Hanns-Josef Ortheil wurde 1951 in Köln geboren. Er ist Schriftsteller, Pianist und Professor für Kreatives Schreiben und Kulturjournalismus an der Universität Hildesheim. Seit vielen Jahren gehört er zu den beliebtesten und meistgelesenen deutschen Autoren der Gegenwart. Sein Werk wurde mit vielen Preisen ausgezeichnet, darunter dem Thomas-Mann-Preis, dem Nicolas-Born-Preis, dem Stefan-Andres-Preis und dem Hannelore-Greve-Literaturpreis. Seine Romane wurden in über zwanzig Sprachen übersetzt.

Meine Eltern und ich


Ich wurde am 5. November 1951 in Köln geboren, meine Eltern wohnten damals im Norden der Stadt, in Köln-Nippes, am großen Erzbergerplatz, der heute wieder von alten, schön renovierten Mietshäusern aus den Jahren vor dem Ersten Weltkrieg umsäumt wird.

 

Köln war nicht die Heimatstadt meiner Eltern, aber es war die Stadt, in der sie sich zeitlebens am wohlsten fühlten. Mein Vater hatte nach seinen Kriegssoldatenjahren in Köln eine Anstellung bei der Bundesbahn gefunden, von Beruf war er Geodät oder, wie er sagte, »Landvermesser«. In den Diensten der Bahn vermaß er Strecken, berechnete Tunneldurchbrüche und entwarf Brücken, er hatte eine Leidenschaft fürs Detail, fürs Exakte, für die ästhetische Zeichnung, für Millimeterpapier, Zirkelkästen und gut gespitzte Bleistifte. Wenn ich ihn zeichnen könnte, sähe man ihn auf einem drehbaren, arm- und lehnlosen Schemel vor einer weißen Tischplatte, die von einer tief hängenden Lampe beleuchtet wird. Vater beugt den Oberkörper über die Platte, die Zungenspitze wischt nervös über die Unterlippe, der Zirkel kreist auf dem hauchdünnen Papier, das sich an beiden Seiten zusammenrollt. Es ist still, niemand stört ihn, es ist die Stunde der Geometrie.

 

Meine Eltern kamen aus dem Siegerland, aus dem kleinen Ort Wissen an der Sieg, kaum fünfzig Kilometer östlich von Köln. Siegerland, sage ich, aber eigentlich müßte ich Nördlicher Westerwald sagen, denn meine Eltern, besonders aber mein Vater, der mit zehn Geschwistern auf einem großen Bauernhof aufgewachsen war, verstanden sich als Westerwälder.

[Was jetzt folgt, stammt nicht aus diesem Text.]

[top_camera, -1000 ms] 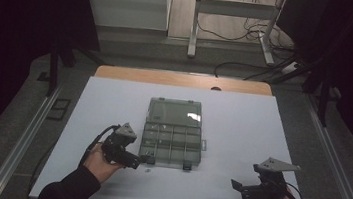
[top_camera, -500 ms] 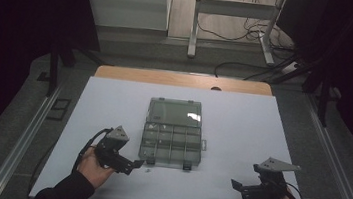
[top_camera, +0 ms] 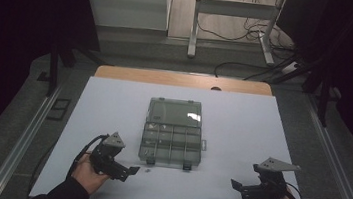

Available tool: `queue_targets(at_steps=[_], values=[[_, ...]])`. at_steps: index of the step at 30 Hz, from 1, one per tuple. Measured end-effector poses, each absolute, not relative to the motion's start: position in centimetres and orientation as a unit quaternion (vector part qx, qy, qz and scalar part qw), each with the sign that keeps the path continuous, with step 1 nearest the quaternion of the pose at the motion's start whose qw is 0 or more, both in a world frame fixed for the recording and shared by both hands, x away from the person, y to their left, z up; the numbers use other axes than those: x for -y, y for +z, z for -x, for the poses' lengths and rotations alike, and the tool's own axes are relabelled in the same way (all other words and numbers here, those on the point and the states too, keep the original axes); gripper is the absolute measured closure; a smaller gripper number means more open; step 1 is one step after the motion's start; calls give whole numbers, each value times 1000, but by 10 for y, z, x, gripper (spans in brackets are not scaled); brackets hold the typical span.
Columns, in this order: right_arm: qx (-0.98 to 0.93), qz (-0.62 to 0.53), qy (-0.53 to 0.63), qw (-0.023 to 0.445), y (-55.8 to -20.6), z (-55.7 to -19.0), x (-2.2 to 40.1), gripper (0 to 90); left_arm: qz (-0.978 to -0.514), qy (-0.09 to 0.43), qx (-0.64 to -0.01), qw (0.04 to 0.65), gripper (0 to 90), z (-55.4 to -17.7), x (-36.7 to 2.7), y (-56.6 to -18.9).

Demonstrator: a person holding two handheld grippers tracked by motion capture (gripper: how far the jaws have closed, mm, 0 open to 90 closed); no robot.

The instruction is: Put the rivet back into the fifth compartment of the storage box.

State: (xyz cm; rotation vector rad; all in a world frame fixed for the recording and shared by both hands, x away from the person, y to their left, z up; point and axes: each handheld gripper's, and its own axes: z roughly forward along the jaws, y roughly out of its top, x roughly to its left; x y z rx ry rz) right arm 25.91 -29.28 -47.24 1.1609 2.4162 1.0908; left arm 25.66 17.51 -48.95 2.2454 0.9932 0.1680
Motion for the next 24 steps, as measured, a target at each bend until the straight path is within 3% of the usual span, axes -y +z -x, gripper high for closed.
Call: queue_targets(at_steps=[10, 24], values=[[-829, -397, 374, 123, -472, -259, 293, 3, -878, 75, -367, 297, 46, -253, -161, -494], [-830, -396, 373, 123, -473, -259, 292, 5, -894, 49, -335, 294, 427, -253, -145, -499]])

Westerwälder – das sind die schwarz gekleideten, in sich gekehrten und landtreuen Menschen auf den Fotografien August Sanders, Bauern auf dem Sonntagsspaziergang zur Kirche, Frauen mit dunklen Kopftüchern, gezeichnet von vielen Geburten, Kinder, ängstlich und maulfaul, in einer dichten Traube um die auf zwei Stühlen thronenden Eltern geschart. So existieren sie auf meinen inneren Bildern als Gestalten der Vorzeit, als Gestalten der archaischen Gesten und Jahreszeiten, fromm, katholisch, die Männer oft mit breiter Stirn, störrisch, unbeirrbar, eine Sippe, die daheim blieb, jahrhundertelang, und nie aufgestört wurde von Eindringlingen oder Fremden.

 

Die Eltern meines Vaters waren Bauern, der große Hof lag an der Nister, einem Nebenflüßchen der Sieg, zum Hof gehörte eine Gastwirtschaft, all das gibt es heute noch, und drinnen, hinter der Theke der Gastwirtschaft, steht heute mein Vetter Johannes und begrüßt die Gäste.

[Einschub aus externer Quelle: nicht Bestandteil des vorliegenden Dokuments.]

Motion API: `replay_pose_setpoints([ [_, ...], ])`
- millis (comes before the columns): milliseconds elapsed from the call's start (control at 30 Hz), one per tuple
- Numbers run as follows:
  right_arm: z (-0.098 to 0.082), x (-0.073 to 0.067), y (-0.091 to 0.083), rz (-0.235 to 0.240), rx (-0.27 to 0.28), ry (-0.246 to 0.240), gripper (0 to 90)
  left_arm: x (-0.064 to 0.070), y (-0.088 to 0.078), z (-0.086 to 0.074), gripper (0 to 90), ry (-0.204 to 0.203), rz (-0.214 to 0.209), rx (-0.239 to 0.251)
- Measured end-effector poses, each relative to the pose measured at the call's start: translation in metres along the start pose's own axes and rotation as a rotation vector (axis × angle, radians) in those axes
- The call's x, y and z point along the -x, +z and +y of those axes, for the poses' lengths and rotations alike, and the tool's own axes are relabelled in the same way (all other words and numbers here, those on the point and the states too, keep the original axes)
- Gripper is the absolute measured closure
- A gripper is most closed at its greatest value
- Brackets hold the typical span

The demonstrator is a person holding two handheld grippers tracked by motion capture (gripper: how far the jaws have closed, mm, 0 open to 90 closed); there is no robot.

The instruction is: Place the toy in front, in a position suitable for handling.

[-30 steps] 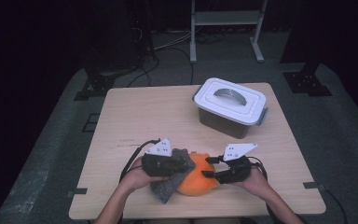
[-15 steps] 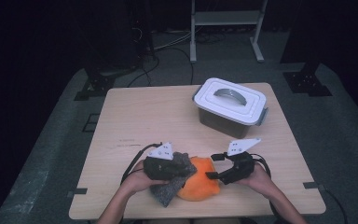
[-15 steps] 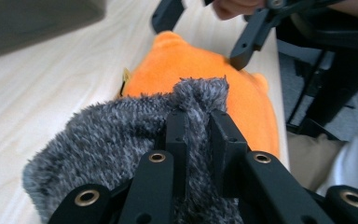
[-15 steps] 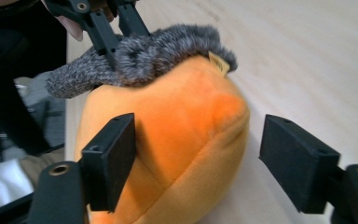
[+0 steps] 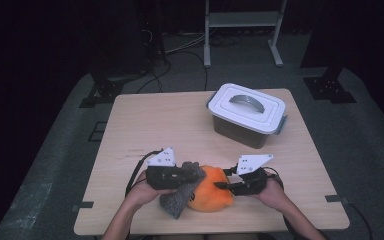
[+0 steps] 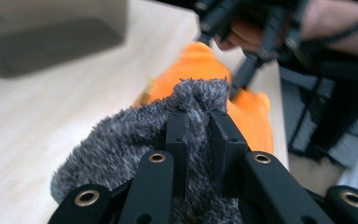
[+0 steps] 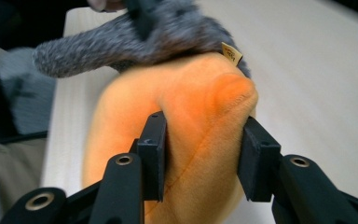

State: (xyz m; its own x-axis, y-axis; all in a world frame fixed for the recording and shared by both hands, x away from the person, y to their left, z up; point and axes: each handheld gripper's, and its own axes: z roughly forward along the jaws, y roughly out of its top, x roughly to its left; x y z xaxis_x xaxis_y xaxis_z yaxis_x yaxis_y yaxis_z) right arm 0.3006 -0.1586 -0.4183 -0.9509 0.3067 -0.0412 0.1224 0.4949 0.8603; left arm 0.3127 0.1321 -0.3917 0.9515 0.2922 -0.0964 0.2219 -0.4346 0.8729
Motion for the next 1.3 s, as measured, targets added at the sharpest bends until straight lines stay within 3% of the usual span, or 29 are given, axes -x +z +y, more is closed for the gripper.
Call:
replay_pose_setpoints([
  [67,0.003,-0.002,0.0,-0.032,-0.002,-0.079,57.6,-0.001,0.0,0.005,78.8,0.017,0.028,-0.01],
  [167,-0.002,-0.002,-0.001,-0.018,-0.004,-0.109,57.1,-0.004,0.007,0.002,78.8,0.024,0.025,-0.055],
  [300,-0.008,0.003,-0.003,0.008,-0.024,-0.093,53.9,-0.004,0.012,-0.007,78.7,0.001,-0.002,-0.056],
  [333,-0.01,0.008,-0.004,0.032,-0.031,-0.029,45.5,-0.002,0.013,-0.011,78.8,-0.012,-0.023,-0.055],
  [400,-0.009,0.008,-0.004,0.043,-0.028,0.016,38.8,0.0,0.014,-0.012,78.9,-0.011,-0.026,-0.059],
  [533,-0.007,0.004,0.0,0.065,-0.064,0.051,32.6,0.01,0.009,-0.015,78.7,-0.004,-0.074,-0.09],
  [600,-0.008,0.005,0.003,0.075,-0.083,0.069,37.1,0.013,0.007,-0.015,78.6,0.003,-0.085,-0.094],
  [733,-0.008,0.001,0.003,0.071,-0.088,-0.006,48.5,0.01,-0.001,-0.008,78.8,0.003,-0.064,-0.056],
  [867,-0.007,-0.006,0.002,0.064,-0.071,-0.078,51.9,0.001,-0.006,0.003,78.9,-0.018,-0.044,0.004],
  [1000,-0.005,-0.009,0.002,0.059,-0.068,-0.116,52.2,-0.001,0.004,0.011,78.8,-0.004,-0.061,-0.022],
  [1133,-0.008,-0.006,0.0,0.058,-0.079,-0.117,53.3,0.0,0.012,0.003,78.8,-0.025,-0.092,-0.026],
  [1300,-0.013,-0.001,-0.003,0.061,-0.09,-0.116,53.6,-0.005,0.007,-0.015,78.7,-0.084,-0.108,-0.003],
])
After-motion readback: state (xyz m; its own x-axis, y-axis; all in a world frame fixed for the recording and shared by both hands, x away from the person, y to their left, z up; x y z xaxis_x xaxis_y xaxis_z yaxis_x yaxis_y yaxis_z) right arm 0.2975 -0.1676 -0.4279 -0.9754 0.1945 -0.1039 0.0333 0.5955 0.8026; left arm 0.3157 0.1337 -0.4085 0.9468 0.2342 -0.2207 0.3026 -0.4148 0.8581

Die Eltern meiner Mutter aber waren Kaufleute und hatten, wie es hieß, »ein großes Geschäft«, anfangs Spedition, dann Baustoffe, Kohlen, Öl und vor allem alles, was die Bauern brauchten, die mit ihren Traktoren vorfuhren, um de Säucher zu wiegen.

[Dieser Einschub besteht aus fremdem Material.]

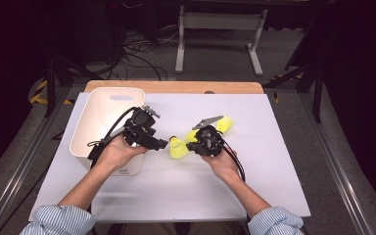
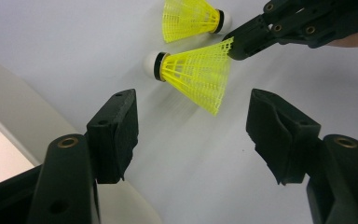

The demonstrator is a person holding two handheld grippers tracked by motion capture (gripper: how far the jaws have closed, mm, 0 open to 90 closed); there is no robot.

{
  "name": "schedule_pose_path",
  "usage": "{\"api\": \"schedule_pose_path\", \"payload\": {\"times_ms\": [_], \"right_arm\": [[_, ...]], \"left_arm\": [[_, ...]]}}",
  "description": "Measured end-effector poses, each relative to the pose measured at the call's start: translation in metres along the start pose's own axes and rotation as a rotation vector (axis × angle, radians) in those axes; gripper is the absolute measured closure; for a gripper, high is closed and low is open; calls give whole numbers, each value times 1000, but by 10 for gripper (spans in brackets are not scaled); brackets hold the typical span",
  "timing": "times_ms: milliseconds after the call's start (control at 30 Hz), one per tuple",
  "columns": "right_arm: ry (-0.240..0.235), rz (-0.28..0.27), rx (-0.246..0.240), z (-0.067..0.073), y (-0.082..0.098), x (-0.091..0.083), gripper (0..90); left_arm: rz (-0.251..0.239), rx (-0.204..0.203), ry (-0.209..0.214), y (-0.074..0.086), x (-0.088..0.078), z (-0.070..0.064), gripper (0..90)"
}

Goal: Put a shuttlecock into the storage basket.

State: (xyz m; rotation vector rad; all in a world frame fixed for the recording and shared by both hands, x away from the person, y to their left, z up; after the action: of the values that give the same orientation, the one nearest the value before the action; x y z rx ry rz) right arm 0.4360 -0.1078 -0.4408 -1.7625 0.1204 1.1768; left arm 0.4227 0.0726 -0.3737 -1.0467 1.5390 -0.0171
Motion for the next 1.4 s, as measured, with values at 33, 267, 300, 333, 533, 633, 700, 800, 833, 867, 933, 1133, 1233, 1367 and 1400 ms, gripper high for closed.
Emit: {"api": "schedule_pose_path", "payload": {"times_ms": [33,267,300,333,533,633,700,800,833,867,933,1133,1233,1367,1400], "right_arm": [[1,-3,-4,0,0,-3,900],[26,1,-15,0,1,-20,900],[27,3,-13,-1,1,-22,900],[27,1,-12,-2,1,-23,900],[33,1,0,-4,0,-30,900],[30,-2,-5,-3,-2,-33,900],[30,1,-6,-2,-3,-34,900],[28,-2,-10,-1,-7,-37,900],[27,0,-11,0,-8,-37,900],[28,-1,-18,0,-10,-37,900],[26,2,-19,2,-12,-37,900],[20,4,-32,9,-21,-38,900],[14,3,-35,11,-24,-39,900],[8,2,-32,12,-24,-39,900],[5,1,-31,12,-25,-39,900]], "left_arm": [[1,1,3,-1,0,-1,350],[7,17,3,-6,1,-9,354],[12,19,9,-7,2,-10,354],[14,19,7,-7,3,-10,356],[39,27,-6,-9,11,-13,373],[42,27,-3,-9,12,-15,383],[42,25,0,-10,12,-15,385],[40,10,13,-9,13,-15,389],[39,14,15,-10,14,-15,391],[41,13,16,-10,13,-15,392],[37,10,19,-10,14,-15,394],[49,15,11,-10,16,-15,404],[55,15,11,-9,17,-15,417],[56,16,11,-9,17,-14,471],[55,18,15,-10,17,-14,484]]}}
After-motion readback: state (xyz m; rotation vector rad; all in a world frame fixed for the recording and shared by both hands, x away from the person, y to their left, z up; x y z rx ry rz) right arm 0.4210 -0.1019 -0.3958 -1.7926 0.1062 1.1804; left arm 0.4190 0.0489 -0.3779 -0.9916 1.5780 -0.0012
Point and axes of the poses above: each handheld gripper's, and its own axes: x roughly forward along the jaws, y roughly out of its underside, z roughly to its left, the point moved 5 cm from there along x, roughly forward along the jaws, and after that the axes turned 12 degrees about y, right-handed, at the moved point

Zwischen dem Hof meines Vaters und dem Elternhaus meiner Mutter, das im alten Teil von Wissen, nahe der Kirche, steht, sind meine Eltern, seit sie sich kennengelernt hatten, hin und her geeilt, meist zu Fuß oder auf Fahrrädern. Meine Mutter hat in der Gastwirtschaft ausgeholfen, und mein Vater saß sonntags am Mittagstisch seiner späteren Schwiegereltern, dunkel gekleidet, der einzige Studierte weit und breit, seiner Passion nach aber ein Jäger oder ein Förster, witterungsabhängig, naturbegeistert, einer, der in Naturbildern dachte.

 

Da, wo meine Eltern ihre Kindheit und Jugend verbracht haben, haben sie sich in den fünfziger Jahren ein Haus gebaut, gleich weit entfernt von beiden Elternhäusern. Lange Zeit war das Haus vermietet, solange sie, wie es hieß, »unterwegs«, in der Fremde, waren.

Doch Anfang der siebziger Jahre haben sie sich dort wieder niedergelassen, von wo sie 1939, im Jahr des Kriegsbeginns, »in die Welt« aufgebrochen waren.

Sie bezogen ihr Haus, sie waren wieder angekommen im warmen Kreis der Verwandten und Freunde, und an den Sonntagen ging mein Vater zu seiner elterlichen Gastwirtschaft, mit dem Spazierstock auf dem Asphalt den Weg taktierend, und wurde von seinem jüngsten Bruder, der damals Hof und Gastwirtschaft betrieb, herzlich begrüßt.

 

Ich war das fünfte Kind meiner Eltern. Meine Mutter hat außer mir noch vier Söhne geboren, doch als ich 1951 zur Welt kam, war keiner der vier noch am Leben. Drei waren Stunden, Tage oder Wochen nach der Geburt gestorben, der erste in Berlin während eines Bombenangriffs, die beiden anderen nach dem Krieg, in Köln, als meine Mutter schon nicht mehr daran glaubte, daß eines ihrer Kinder am Leben blieb.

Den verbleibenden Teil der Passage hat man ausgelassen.